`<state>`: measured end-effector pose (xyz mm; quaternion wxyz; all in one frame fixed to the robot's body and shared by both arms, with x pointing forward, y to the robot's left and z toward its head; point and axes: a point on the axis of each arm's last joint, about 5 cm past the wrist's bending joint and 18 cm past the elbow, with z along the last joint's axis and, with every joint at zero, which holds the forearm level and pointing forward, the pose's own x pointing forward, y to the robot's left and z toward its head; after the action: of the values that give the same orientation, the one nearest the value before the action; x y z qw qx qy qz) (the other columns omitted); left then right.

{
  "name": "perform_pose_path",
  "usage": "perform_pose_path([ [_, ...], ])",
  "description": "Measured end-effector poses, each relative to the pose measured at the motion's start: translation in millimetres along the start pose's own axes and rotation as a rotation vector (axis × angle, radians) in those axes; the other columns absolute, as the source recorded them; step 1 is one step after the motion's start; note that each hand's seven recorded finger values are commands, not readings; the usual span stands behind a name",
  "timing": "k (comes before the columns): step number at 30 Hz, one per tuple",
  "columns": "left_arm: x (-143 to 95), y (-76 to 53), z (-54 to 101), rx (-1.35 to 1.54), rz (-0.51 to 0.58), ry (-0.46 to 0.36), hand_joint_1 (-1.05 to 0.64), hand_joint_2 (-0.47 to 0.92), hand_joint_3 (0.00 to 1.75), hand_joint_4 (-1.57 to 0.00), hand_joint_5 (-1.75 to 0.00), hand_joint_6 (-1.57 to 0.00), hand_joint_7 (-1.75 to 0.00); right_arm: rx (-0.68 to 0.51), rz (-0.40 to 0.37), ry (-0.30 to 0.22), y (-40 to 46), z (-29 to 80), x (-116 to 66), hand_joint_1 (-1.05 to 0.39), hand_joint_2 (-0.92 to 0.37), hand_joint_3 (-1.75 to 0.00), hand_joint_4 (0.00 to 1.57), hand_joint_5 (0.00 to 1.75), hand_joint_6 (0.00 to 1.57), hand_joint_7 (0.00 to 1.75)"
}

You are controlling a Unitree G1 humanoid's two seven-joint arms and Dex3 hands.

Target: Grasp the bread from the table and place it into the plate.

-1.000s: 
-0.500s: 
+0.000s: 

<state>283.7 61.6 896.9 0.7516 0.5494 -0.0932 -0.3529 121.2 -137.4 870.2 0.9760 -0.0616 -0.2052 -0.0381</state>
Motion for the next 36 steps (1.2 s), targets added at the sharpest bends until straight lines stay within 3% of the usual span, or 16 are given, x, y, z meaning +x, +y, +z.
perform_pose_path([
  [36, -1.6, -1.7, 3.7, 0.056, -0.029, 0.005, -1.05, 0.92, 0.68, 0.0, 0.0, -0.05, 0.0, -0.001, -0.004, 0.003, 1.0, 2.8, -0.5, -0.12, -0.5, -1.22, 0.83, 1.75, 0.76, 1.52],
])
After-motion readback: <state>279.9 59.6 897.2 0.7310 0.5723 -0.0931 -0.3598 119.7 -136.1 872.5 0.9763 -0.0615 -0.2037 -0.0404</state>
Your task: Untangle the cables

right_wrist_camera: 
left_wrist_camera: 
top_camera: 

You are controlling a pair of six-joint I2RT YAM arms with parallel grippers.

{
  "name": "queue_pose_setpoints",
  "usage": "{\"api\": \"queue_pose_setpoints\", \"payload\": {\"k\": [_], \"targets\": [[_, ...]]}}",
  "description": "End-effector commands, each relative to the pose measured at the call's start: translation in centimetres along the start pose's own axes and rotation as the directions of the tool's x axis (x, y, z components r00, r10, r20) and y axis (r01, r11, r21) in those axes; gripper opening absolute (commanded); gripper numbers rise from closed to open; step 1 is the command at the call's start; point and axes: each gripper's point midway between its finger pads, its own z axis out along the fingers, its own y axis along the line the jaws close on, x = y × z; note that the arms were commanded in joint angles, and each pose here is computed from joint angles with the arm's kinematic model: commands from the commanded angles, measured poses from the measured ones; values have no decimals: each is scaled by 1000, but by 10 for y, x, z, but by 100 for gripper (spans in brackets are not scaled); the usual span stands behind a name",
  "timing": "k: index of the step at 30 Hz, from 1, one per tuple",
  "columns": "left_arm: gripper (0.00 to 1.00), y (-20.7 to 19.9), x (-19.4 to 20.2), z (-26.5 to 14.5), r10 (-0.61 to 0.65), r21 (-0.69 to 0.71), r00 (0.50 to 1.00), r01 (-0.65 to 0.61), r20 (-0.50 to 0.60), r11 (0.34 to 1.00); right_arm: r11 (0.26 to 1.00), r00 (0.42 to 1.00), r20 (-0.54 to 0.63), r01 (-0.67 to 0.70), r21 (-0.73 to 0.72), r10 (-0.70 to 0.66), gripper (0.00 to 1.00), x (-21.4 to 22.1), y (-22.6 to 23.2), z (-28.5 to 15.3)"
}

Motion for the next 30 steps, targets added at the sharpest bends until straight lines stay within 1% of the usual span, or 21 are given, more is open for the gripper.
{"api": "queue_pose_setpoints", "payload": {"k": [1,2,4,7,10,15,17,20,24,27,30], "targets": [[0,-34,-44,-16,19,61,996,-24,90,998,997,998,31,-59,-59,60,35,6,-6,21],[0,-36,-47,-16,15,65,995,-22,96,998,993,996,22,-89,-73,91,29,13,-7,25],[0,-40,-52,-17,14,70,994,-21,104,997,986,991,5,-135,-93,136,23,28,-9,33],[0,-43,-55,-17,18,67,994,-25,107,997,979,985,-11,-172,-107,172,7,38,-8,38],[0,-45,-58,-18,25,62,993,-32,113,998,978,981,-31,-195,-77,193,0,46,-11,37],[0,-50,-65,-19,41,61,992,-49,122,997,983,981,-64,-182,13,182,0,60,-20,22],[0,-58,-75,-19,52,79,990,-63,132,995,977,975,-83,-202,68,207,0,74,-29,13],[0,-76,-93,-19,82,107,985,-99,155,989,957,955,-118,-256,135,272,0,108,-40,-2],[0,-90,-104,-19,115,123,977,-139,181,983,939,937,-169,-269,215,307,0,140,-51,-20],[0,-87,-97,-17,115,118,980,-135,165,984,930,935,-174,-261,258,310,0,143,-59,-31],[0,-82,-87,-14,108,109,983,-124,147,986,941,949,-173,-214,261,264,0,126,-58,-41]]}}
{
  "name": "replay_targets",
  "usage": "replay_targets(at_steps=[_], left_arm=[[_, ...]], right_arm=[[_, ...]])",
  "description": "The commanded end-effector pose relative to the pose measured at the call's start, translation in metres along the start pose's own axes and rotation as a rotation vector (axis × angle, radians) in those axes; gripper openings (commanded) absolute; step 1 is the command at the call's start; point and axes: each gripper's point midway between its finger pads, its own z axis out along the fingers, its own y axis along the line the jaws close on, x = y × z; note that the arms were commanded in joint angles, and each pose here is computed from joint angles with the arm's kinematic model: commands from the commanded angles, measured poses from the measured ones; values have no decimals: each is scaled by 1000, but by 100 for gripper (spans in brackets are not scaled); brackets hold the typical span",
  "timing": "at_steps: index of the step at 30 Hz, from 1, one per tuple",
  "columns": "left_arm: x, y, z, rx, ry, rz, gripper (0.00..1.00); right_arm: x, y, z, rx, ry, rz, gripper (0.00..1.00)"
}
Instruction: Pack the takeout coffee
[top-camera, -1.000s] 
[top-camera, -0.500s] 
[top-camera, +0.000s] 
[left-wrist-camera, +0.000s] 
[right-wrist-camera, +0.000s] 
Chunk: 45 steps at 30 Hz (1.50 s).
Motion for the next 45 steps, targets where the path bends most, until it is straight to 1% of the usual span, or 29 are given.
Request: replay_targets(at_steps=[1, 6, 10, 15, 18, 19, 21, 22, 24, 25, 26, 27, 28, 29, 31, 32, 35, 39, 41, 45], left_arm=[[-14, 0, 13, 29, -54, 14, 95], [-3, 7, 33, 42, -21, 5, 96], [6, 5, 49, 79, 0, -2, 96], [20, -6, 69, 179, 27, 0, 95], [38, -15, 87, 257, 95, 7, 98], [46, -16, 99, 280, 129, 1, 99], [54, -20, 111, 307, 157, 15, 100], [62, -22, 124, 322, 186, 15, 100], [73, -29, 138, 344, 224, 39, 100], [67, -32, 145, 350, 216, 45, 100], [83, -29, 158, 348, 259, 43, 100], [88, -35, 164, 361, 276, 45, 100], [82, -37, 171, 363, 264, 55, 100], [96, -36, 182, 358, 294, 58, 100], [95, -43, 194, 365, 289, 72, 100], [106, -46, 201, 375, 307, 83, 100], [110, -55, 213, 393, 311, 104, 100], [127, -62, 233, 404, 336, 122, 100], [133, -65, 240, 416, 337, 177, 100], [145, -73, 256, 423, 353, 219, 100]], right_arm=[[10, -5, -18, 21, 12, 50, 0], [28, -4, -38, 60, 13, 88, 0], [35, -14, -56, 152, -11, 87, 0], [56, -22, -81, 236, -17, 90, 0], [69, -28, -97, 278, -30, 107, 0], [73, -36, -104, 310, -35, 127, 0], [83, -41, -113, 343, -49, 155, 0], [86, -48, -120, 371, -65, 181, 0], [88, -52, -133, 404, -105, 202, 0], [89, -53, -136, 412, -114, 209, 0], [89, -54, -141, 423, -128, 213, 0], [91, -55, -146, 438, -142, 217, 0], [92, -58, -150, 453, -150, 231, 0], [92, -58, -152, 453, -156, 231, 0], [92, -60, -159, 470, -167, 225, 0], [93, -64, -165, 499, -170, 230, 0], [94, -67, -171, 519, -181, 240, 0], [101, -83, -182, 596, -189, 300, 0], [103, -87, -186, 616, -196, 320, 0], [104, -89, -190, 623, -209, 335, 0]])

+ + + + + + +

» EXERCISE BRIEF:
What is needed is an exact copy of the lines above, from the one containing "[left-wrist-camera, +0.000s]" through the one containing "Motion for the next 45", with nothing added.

» ANSWER TO THIS TASK:
[left-wrist-camera, +0.000s] 
[right-wrist-camera, +0.000s] 
Chunk: 45 steps at 30 Hz (1.50 s).
Motion for the next 45 steps, targets where the path bends most, until it is straight to 1% of the usual span, or 29 are given.

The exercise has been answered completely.